The boys are very unlikely to read this today or in the near future. It really isn’t meant for their eyes, or for their egos to feed from, but rather, as a long overdue message from both Mom and Dad, offering our belated and sincere apologies, if in their opinions, we hadn’t been abundantly forthcoming with praise previously. We just didn’t want to corrupt what efforts they were making on their own, to self improve, because it was the right thing to do in order to achieve objectives even we didn’t fully appreciate.
The reason I began this blog site, which was in part, to act as catalogue of past writing and photographic work Suzanne and I have played around with, for all these years, knowing that sooner or later both of us would have to more fully retire from the active service in the creative arts. We both want our boys to know that while we weren’t the best at committing to concert attendance, we were sincere about our devotion to making a caring family, a solid family business, and an engaging, adventurous creative enterprise in four parts, to challenge the future instead of ever being accused of resting on our laurels.

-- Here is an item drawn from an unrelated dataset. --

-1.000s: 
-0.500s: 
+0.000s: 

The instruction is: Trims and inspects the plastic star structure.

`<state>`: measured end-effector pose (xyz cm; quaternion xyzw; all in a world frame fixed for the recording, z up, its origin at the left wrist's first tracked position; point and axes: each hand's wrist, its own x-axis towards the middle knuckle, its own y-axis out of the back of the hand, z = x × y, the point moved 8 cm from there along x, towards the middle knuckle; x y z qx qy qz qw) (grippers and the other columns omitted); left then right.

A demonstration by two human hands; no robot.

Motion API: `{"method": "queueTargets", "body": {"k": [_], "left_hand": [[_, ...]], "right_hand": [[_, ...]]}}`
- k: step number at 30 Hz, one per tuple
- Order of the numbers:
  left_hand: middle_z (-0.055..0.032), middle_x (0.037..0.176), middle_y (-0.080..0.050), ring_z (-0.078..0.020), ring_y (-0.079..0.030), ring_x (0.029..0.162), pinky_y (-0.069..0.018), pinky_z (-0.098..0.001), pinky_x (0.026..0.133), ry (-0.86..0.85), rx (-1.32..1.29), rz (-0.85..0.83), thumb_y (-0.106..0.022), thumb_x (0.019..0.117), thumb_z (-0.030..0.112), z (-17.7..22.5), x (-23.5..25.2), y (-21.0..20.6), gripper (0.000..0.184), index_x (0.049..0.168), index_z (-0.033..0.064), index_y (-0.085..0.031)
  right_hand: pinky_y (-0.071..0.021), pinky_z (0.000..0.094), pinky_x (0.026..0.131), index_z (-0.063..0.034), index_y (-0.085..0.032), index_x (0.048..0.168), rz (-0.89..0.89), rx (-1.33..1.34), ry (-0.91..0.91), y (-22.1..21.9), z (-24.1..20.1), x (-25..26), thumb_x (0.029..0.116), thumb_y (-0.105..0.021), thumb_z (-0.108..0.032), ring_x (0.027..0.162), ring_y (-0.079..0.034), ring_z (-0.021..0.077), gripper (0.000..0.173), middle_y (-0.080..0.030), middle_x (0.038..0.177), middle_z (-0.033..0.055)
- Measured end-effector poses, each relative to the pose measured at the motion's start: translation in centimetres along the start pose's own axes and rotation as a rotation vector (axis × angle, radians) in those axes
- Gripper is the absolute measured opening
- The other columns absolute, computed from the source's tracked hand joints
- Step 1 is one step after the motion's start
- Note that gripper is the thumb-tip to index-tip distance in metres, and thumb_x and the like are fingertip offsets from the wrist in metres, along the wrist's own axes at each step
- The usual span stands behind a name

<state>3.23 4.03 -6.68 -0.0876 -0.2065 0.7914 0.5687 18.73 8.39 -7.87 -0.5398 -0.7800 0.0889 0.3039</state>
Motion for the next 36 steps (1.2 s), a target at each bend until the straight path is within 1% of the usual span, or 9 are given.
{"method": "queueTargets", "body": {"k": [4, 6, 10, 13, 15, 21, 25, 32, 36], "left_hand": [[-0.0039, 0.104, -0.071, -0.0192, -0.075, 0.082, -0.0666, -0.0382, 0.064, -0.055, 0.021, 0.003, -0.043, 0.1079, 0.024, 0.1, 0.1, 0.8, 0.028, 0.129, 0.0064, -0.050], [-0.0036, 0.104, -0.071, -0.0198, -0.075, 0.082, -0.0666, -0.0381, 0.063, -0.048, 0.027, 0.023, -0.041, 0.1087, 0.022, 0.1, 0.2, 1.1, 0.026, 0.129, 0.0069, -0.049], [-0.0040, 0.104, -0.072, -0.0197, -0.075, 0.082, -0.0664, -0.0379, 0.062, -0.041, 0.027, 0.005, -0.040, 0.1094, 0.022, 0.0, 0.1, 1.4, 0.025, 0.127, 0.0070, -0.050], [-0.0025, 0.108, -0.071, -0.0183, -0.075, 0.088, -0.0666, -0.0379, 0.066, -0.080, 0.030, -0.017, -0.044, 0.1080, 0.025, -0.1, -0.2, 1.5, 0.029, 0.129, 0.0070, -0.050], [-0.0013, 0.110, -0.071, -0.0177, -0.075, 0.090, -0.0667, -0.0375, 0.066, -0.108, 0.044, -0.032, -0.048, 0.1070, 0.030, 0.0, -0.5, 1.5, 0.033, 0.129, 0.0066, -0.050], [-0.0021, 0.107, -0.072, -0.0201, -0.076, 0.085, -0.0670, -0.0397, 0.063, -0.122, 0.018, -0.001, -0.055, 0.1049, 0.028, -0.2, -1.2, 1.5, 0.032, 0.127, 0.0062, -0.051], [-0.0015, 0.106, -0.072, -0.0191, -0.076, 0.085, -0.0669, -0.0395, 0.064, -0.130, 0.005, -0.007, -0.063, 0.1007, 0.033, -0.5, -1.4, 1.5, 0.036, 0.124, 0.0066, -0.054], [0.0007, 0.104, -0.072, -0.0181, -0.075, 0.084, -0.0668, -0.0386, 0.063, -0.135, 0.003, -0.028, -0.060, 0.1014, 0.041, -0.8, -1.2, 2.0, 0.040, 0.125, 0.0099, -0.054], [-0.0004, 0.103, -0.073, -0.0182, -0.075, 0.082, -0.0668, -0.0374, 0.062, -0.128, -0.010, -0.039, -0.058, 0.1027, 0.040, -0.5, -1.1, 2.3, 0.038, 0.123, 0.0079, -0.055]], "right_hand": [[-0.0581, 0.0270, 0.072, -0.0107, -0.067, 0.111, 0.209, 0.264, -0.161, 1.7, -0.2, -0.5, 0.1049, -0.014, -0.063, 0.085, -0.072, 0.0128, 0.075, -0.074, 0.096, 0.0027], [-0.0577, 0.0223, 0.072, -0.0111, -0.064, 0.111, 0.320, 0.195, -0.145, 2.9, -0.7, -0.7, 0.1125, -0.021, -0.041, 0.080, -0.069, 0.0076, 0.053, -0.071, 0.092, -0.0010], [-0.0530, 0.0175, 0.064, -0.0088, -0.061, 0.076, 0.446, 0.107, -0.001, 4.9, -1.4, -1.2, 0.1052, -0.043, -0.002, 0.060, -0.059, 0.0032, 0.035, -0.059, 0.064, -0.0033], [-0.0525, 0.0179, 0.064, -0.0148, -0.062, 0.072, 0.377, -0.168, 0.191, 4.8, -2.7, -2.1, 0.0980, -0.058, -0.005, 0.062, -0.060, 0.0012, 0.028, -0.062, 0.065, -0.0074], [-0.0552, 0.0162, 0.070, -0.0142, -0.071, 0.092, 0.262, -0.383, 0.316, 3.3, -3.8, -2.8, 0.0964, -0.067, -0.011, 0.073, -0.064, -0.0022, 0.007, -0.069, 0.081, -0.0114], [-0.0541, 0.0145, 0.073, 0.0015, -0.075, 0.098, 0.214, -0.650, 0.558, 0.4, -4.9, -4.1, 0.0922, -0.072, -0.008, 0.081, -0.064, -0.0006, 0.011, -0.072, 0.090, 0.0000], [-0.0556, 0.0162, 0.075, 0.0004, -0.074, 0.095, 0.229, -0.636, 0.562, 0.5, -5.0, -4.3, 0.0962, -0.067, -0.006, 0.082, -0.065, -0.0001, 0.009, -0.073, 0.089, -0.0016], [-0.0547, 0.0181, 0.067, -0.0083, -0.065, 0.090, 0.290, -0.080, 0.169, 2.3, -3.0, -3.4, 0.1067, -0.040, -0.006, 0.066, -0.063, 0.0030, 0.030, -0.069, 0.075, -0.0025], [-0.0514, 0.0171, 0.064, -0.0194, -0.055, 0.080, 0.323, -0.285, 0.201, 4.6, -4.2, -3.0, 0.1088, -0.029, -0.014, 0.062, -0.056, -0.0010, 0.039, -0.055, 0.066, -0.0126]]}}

This file of stories past and present, represent a pretty fair archives of our own family circus, of which we extend whatever bounty prevails, and survives, as their inheritance, being a lifetime’s humble work enjoying Muskoka, and celebrating the good life in our hometowns of Bracebridge, Gravenhurst, and Windermere, and never, ever, wanting more than a happy and contented family life in company of oh so many friends; who have become in reality, our extended family through all our trials and tribulations; that were never really that bad at all.
I hope Sarah and Bet, Rob and Andrew, have a good night performing at the Sawdust City Brewery, and when they take their final bow after the last encore, resolve quietly, with hands held, to stay together a little while longer, and keep up a tradition that has a sweet inner glow one can only truly appreciate when the gig is over, and the gear is all loaded back into the studio, and exhaustion sets in, but in a good way. The ember of inspiration that there will be another day, another opportunity, and the joy of a return engagement with old friends and new, in the golden halo of those compelling stage lights and an open microphone.
The Currie Brothers. They’re our boys. They’ve earned their stripes.